*Task statement*.
Output range, inclusive: from the line containing "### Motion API" to the line containing "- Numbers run". Restate those lines from the data below word for word and only those.

*Extracted information*.
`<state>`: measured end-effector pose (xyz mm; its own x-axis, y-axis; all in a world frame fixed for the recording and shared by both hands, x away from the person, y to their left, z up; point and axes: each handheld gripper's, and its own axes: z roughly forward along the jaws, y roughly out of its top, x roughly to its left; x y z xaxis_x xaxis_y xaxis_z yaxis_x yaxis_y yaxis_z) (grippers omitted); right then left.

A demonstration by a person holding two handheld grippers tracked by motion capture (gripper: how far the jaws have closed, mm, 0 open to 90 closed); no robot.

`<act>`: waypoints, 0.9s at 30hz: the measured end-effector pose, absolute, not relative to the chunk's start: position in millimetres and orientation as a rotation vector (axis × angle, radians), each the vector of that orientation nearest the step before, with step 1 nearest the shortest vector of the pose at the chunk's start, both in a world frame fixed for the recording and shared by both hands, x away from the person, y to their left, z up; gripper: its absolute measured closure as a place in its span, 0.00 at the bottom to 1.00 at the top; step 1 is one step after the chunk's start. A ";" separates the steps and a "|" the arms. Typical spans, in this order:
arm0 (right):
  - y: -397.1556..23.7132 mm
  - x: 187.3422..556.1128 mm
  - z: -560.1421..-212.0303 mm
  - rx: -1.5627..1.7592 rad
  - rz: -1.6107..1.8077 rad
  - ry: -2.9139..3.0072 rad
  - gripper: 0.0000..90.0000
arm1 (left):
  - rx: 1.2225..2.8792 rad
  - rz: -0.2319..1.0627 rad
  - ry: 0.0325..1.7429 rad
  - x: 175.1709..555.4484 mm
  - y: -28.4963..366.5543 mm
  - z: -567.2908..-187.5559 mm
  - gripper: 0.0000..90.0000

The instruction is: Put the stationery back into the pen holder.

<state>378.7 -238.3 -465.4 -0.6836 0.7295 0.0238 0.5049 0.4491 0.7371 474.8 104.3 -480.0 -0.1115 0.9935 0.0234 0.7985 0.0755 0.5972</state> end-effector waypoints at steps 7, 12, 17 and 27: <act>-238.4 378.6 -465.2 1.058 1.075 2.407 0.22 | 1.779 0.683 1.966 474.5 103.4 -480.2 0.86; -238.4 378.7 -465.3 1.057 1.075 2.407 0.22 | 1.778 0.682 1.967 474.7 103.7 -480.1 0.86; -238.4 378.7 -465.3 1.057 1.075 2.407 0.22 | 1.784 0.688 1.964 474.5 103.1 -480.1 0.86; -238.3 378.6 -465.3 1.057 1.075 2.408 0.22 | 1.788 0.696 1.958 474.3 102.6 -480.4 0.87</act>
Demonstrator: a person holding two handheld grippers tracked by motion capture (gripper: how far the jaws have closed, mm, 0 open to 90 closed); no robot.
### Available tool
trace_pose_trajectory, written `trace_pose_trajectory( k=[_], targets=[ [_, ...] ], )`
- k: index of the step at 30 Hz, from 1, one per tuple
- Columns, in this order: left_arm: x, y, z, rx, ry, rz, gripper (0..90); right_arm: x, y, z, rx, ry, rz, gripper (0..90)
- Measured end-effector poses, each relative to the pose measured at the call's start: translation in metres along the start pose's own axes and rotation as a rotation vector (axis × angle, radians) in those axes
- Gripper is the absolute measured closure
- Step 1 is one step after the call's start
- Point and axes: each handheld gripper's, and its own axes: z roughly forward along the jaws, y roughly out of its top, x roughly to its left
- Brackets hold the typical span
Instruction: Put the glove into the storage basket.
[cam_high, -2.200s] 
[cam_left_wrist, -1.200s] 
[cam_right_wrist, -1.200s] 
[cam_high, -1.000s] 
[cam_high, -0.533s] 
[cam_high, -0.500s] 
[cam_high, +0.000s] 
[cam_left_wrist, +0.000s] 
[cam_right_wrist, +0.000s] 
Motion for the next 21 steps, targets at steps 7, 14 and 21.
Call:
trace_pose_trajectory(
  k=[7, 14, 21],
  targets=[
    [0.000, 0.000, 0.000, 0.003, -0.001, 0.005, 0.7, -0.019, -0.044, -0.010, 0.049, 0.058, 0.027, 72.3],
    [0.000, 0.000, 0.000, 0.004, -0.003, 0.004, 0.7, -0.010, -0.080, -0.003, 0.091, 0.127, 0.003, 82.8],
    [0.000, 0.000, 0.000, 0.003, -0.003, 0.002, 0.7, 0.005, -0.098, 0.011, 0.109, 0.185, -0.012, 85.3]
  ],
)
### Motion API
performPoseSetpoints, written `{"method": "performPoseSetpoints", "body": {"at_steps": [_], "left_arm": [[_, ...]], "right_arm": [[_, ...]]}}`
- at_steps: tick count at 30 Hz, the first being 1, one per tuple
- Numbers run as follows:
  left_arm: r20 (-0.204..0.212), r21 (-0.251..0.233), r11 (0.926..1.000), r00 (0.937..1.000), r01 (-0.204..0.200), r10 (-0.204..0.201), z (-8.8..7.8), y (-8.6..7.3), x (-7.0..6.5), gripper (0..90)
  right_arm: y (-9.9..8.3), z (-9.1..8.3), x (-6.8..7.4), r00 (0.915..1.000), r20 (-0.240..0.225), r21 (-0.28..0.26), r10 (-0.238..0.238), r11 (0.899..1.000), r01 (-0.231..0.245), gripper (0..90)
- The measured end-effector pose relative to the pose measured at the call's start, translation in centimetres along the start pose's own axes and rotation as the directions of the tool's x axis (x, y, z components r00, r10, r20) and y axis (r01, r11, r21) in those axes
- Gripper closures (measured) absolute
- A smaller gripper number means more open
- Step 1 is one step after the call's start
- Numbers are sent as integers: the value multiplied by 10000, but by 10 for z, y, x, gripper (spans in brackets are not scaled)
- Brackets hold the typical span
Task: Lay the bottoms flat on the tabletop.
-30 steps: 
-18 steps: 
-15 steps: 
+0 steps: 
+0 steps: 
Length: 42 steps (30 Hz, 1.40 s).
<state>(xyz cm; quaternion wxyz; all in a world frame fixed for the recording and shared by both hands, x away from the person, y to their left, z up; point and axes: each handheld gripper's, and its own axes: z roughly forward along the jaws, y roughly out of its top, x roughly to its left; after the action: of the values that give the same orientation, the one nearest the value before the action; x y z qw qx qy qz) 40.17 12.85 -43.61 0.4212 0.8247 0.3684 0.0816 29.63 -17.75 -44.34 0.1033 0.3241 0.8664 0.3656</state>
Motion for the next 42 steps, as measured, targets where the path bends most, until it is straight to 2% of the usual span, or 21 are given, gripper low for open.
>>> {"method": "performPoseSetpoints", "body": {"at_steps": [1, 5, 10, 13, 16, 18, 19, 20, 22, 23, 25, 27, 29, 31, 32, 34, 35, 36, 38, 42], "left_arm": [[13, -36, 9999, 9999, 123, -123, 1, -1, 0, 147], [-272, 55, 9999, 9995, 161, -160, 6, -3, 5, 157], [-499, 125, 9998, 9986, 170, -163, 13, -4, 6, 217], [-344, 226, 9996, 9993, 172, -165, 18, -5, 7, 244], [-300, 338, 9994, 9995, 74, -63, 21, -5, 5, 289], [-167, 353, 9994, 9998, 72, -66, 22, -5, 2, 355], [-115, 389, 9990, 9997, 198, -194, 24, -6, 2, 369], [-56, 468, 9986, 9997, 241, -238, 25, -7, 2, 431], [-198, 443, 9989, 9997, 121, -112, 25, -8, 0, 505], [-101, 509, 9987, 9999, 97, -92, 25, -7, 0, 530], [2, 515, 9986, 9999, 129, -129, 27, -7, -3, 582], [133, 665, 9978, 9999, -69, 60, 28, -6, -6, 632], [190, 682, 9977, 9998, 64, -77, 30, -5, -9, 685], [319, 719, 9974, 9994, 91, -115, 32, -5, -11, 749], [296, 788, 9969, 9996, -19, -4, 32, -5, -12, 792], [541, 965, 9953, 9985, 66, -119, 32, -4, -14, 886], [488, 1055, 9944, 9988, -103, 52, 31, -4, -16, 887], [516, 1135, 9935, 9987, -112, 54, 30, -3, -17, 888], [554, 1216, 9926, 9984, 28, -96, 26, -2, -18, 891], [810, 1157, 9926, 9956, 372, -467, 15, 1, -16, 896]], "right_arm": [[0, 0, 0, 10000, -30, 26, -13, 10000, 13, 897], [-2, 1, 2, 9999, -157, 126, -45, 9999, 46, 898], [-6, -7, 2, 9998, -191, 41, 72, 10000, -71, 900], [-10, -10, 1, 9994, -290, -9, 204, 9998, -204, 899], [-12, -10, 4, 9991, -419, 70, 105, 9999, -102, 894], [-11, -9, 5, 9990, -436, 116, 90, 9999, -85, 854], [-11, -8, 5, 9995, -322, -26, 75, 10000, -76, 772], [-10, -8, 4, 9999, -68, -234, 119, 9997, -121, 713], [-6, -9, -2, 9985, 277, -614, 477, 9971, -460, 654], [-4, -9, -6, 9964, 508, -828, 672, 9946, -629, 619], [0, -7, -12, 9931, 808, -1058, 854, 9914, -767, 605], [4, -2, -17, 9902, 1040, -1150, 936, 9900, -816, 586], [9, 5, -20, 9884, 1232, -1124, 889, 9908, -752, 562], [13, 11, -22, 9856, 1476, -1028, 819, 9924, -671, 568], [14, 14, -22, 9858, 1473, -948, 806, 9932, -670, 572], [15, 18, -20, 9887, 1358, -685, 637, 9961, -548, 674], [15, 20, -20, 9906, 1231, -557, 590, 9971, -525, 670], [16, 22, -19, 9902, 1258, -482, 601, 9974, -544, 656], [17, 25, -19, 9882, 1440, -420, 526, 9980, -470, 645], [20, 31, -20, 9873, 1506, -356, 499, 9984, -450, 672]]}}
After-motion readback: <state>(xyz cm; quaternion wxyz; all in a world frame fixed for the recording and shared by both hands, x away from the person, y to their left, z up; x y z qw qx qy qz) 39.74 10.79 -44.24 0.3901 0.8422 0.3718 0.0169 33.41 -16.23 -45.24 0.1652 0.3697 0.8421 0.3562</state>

*Solution to this task*.
### Motion API
performPoseSetpoints, written `{"method": "performPoseSetpoints", "body": {"at_steps": [_], "left_arm": [[_, ...]], "right_arm": [[_, ...]]}}`
- at_steps: tick count at 30 Hz, the first being 1, one per tuple
- Numbers run as follows:

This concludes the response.